Obsessive-compulsive disorder (OCD) is an anxiety disorder. There are no magic solutions, but there are options to get better. It takes a lot of strength to start the healing process, but it’s not impossible.
Let’s go over some points that may help you gain ground over OCD:
It’s not your fault. Consider obsessive thoughts, images, and impulses as something that doesn't belong to you, but to the OCD. They're symptoms, identify them and recognize them as such.
You're the one in charge. Recognise and identify compulsive behaviors when they occur.
Unmask magical thinking. Obsession tells you that if you don't repeat a phrase or touch the table three times, disaster can occur. You'll have to expose it as false to get better. It won't be easy, but with the help of the people around you, you can do it.
Possibility vs. probability. This is a fundamental point. Many things are possible and, at the same time, almost completely improbable. Is it possible for me to die of a heart attack within the next 24 hours? It's possible, but is it likely? No. I’m healthy and I never had chest pains, and my blood pressure is fine. It wouldn't make sense for me to obsess over something so unlikely.

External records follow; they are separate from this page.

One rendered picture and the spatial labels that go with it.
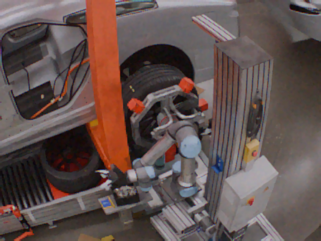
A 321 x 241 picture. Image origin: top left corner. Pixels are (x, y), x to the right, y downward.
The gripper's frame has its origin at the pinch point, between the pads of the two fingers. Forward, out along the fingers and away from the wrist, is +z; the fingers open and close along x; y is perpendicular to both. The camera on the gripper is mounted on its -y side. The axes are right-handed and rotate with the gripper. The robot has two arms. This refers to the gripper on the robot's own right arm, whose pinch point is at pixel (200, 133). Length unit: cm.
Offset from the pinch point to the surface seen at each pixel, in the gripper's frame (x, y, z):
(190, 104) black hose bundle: -10.9, 21.1, 3.2
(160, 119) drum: -20.7, 6.5, 22.4
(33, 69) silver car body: -148, 12, 110
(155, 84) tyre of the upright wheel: -29.0, 33.3, 21.9
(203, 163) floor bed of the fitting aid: -26, -75, -22
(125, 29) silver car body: -60, 73, 31
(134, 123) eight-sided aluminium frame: -20.4, 12.7, 43.4
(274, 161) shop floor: 10, -83, -95
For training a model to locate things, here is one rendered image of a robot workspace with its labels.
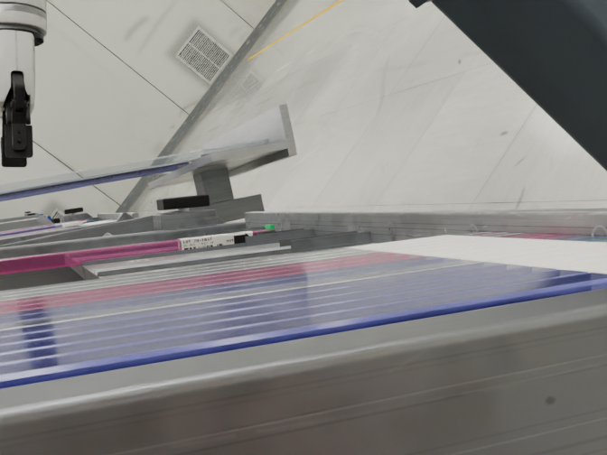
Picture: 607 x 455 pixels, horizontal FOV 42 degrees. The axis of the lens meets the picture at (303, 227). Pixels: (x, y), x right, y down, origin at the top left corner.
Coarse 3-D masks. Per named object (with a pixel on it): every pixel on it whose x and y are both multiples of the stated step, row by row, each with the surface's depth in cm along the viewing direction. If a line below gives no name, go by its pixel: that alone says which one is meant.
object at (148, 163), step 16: (240, 144) 101; (256, 144) 102; (144, 160) 96; (160, 160) 97; (176, 160) 98; (192, 160) 99; (48, 176) 92; (64, 176) 92; (80, 176) 93; (96, 176) 94; (0, 192) 89
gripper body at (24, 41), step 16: (0, 32) 97; (16, 32) 98; (32, 32) 100; (0, 48) 97; (16, 48) 97; (32, 48) 99; (0, 64) 96; (16, 64) 97; (32, 64) 98; (0, 80) 96; (32, 80) 98; (0, 96) 96; (32, 96) 98; (0, 112) 103; (32, 112) 102

Alleviate the anxiety. You can alleviate the anxiety that comes from having an obsessive thought in two ways. One is the compulsion, which relieves you but strengthens the OCD circuit. You will need to perform it every time, and perhaps more and more. The other way, the best, is to resist. Let the anxiety flow, don't give it so much importance, and it will decline on its own. That's the way to start gaining ground on OCD.
Seek Professional Help. OCD doesn't resolve without treatment; otherwise, it becomes chronic. It is important to seek help as soon as you become aware that the symptoms begin to affect your quality of life.
Watch out for the Internet! Don't go on Internet forums indiscriminately. If the objective is to look for information to calm your anxiety, it is most likely that, in this case, the remedy is worse than the illness.